The door clicked shut behind him.

I slid to the floor, my back to the door and tried to forget the way his lips felt when they pressed against my cheek, when they did what he’d always promised to do since the first time we kissed.

Make sure my tears never fell far enough for them to drip off my face, he’d always promised to catch them before they could — explaining that they didn’t count as long as he caught them.

I still remembered the very first day they did fall.

Time froze.

“What the hell?” he roared slamming the hotel room door open.

I blinked against the sunlight, my eyes heavy with sleep, heavy with drugs, my body still warm, but not warm enough to make me forget that I wasn’t in his room — that after our fight I’d run into someone else’s arms, someone who’d offered me something to take away the pain, the stress, the rejection.

Andrew.

“What’s up, man?” Andrew made no move to cover himself.

And it was then that I realized that I was just as naked.

Just as guilty.

Even if I couldn’t remember what happened, parts of me were sore enough to prove that I’d done something that I couldn’t take back.

“This isn’t what you think it is!” I yelled. “I’m sorry, I didn’t, it was late.” Every single word that fell from my mouth was a lie.

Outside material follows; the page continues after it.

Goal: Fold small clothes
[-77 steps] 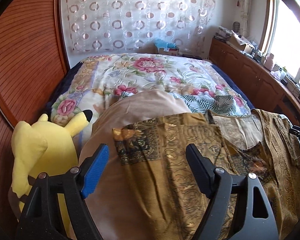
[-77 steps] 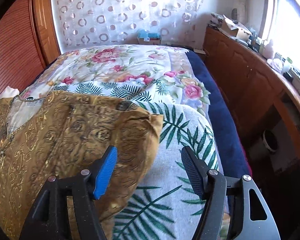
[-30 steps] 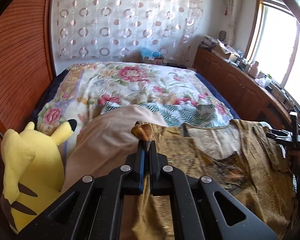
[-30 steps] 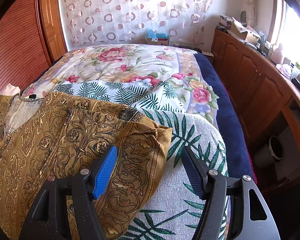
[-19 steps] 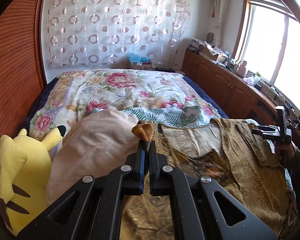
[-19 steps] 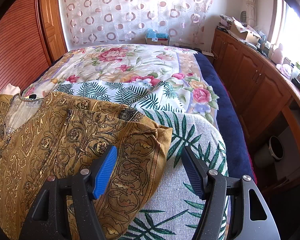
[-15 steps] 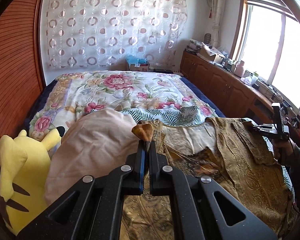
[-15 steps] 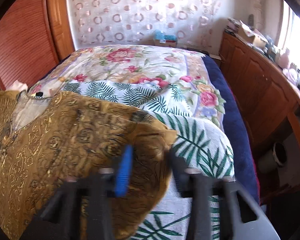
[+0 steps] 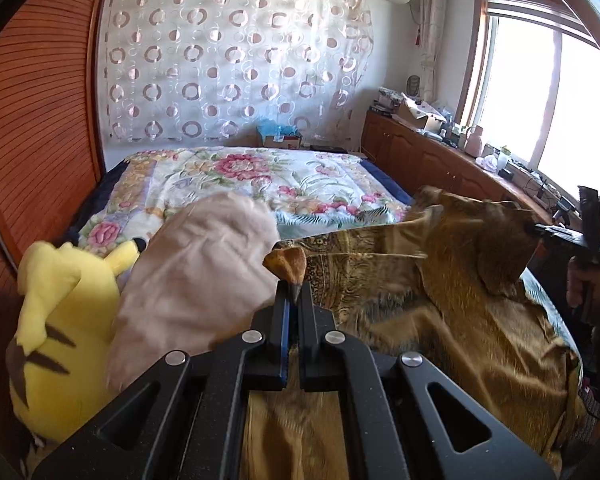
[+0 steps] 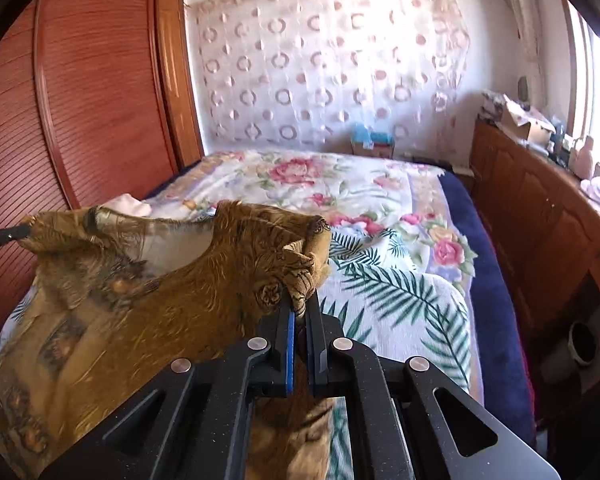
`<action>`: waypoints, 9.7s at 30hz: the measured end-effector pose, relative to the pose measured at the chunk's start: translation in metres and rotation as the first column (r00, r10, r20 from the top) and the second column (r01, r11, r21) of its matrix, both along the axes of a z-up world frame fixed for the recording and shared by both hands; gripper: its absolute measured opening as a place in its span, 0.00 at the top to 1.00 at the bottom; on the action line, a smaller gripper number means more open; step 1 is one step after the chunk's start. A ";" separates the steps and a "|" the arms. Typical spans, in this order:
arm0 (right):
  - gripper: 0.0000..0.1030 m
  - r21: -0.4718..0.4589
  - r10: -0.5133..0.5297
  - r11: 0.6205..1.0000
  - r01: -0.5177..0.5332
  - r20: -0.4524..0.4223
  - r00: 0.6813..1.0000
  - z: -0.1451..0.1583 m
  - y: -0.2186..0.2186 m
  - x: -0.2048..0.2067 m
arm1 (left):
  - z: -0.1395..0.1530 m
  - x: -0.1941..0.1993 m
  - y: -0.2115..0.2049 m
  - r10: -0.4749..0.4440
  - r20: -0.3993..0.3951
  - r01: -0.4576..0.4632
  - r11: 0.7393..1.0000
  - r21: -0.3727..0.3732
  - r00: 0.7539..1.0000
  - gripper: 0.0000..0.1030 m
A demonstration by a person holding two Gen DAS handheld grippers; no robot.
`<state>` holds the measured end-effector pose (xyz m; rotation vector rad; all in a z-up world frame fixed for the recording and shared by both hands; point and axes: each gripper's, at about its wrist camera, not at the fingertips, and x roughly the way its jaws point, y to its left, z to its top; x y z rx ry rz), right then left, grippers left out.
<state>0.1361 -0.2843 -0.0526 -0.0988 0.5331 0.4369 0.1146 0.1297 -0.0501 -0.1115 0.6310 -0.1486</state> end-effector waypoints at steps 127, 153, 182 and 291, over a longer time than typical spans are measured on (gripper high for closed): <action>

And all three of us knew it.

Will’s eyes fell to my arms.

Track marks.

Always track marks.

I didn’t even remember loading up my own needle the night before. How could I be so stupid? How?

I wiped my face, my eyes too dry to cry. “Will. Let’s just talk about this!”

“Talk?” He said in a calm voice. “Sure, okay, go ahead.” His arms crossed, his face was steel.

“I—” No words came, I couldn’t talk myself out of it, meanwhile Andrew’s smug grin made me want to puke. “I’m—”

“She chose me, man, plain and simple.” Andrew shrugged.

“Wow, I didn’t even know you were in the running, man.” Will glared. “You know, since we kicked you out of the band last night.”

I gasped.

I’d had no idea.

And suddenly it all became very clear.

I was a pawn.

In Andrew’s jealous game over Will’s continued solo success.

In our relationship.

As the new it couple.

“Don’t worry, man, we only did it once, it’s not like she can’t go running back to you now that you know the truth… she’s all yours.”

That’s when the tears fell.

When time froze.

When my eyes locked with Will’s and he did nothing. No flinch, no breathing, he watched the first one fall.

Catch it!

Catch the tear.

Take a step.

Steal a kiss.

Save me.

Two tears slowly slid down my cheeks, past my nose, over my lips. I had seconds and the tears would slide off my chin.

And Will watched.

Not just two tears collide with the hotel linens.

But so many that he was just a blur in front of me.

And then, he turned his back on me and said, “I hope it was worth it.”